When thinking about future people, in particular, I think one thing a lot of us care about is that they have their preferences satisfied. That’s a very general desire; it could be that future people will want to do nothing but paint eggs. If so, I might be a bit disappointed, but I still think we should try and enable that. However, if future people just wanted to torture innocent people all the time, then that would not be OK. The potential suffering far outweighs the satisfaction of their preferences.
This sort of pattern just fits the case where future people’s utility (including that of your future self) is just one among others of the things that you care about right now. Obviously you have more reason to try and bring it about if you think that future people will be aiming at things that you also care about, but they’re logically separate things.
If I considered it high-probability that you could make a change and you were claiming you’d make a change that wouldn’t be be of highly negative utility to everyone else, I might well prepare for that change.
Because your proposed change is highly negative to everyone else, I might well attempt to resist or counteract that change.

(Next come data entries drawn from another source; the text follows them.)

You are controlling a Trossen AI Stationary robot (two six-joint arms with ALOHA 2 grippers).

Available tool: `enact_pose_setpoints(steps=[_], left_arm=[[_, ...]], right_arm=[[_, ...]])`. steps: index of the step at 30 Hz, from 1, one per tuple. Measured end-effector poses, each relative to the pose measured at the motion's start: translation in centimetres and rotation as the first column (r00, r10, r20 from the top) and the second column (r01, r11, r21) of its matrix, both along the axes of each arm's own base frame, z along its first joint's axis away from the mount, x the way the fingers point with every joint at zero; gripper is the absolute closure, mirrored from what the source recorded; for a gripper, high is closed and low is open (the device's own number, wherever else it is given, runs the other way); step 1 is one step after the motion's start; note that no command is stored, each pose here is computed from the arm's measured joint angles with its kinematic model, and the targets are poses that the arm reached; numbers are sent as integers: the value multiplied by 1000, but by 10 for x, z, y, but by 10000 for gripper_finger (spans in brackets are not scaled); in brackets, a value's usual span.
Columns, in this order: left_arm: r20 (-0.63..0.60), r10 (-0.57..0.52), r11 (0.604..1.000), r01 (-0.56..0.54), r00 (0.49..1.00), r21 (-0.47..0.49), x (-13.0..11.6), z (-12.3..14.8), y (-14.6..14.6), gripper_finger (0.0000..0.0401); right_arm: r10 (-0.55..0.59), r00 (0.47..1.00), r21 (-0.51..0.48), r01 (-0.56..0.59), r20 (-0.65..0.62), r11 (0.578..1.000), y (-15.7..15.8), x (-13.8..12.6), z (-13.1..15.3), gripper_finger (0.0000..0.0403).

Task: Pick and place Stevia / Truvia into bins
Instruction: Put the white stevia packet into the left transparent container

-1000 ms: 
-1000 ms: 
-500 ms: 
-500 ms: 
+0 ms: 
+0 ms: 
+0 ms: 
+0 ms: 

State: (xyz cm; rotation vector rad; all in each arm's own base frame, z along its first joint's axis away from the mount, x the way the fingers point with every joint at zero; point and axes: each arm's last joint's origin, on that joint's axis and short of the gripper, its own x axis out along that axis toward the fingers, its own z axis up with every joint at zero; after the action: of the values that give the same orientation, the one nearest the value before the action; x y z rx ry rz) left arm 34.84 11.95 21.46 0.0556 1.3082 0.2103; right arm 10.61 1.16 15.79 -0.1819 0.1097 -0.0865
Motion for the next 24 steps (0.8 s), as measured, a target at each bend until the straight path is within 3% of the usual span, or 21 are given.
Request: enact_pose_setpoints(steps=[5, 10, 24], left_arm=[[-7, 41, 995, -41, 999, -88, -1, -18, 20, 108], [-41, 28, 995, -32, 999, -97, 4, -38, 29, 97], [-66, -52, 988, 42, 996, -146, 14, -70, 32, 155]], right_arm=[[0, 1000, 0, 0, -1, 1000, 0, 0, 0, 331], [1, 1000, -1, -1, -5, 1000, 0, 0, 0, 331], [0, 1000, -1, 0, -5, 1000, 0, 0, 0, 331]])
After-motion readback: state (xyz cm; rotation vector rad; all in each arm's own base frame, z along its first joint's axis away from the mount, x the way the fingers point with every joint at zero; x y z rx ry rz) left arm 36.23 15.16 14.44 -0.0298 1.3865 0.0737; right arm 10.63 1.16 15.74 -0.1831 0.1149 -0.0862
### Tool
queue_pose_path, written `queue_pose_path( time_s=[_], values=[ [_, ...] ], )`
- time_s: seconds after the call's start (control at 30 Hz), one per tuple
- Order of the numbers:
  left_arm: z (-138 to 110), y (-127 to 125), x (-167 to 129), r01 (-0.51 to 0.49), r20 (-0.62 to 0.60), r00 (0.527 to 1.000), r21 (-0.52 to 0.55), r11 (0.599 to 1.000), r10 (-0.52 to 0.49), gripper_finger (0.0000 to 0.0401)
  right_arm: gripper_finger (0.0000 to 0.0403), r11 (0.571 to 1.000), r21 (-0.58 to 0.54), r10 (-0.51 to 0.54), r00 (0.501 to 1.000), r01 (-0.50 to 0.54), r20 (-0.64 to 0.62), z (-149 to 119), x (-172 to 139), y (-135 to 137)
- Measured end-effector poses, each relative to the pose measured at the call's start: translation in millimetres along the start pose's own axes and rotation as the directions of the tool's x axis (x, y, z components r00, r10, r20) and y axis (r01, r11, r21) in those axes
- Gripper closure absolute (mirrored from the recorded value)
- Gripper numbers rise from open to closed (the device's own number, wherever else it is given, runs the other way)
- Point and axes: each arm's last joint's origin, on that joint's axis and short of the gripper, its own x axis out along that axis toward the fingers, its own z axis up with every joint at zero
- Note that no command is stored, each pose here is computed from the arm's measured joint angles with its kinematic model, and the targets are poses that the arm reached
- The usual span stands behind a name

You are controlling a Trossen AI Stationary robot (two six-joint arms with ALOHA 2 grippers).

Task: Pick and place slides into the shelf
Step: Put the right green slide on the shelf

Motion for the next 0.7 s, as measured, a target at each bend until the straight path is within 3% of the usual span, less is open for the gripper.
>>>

Why does that make sense, though? Why do other peoples’ current utility functions count if mine don’t? How does that extend to a situation where you changed everyone else? How does it extend to a situation where I could change everyone else but I don’t have to? If an AI programmed to make its programmer happy does so by directly changing the programmer’s brain to provide a constant mental state of happiness, why is that a bad thing?
The way I’m thinking about it is that other people’s utility functions count (for you, now) because you care about them. There isn’t some universal magic register of things that “count”; there’s just your utility function which lives in your head (near enough). If you fundamentally don’t care about other people’s utility, and there’s no instrumental reason for you to do so, then there’s no way I can persuade you to start caring.
So it’s not so much that caring about other people’s utility “makes sense”, just that you do care about it. Whether the AI is doing a bad thing (from the point of view of the programmer) depends on what the programmer actually cares about. If he wants to climb Mount Everest, then being told that he will be rewired to enjoy just lying on a sofa doesn’t lead to him doing so. He might also care about the happiness of his future self, but it could be that his desire to climb Mount Everest overwhelms that.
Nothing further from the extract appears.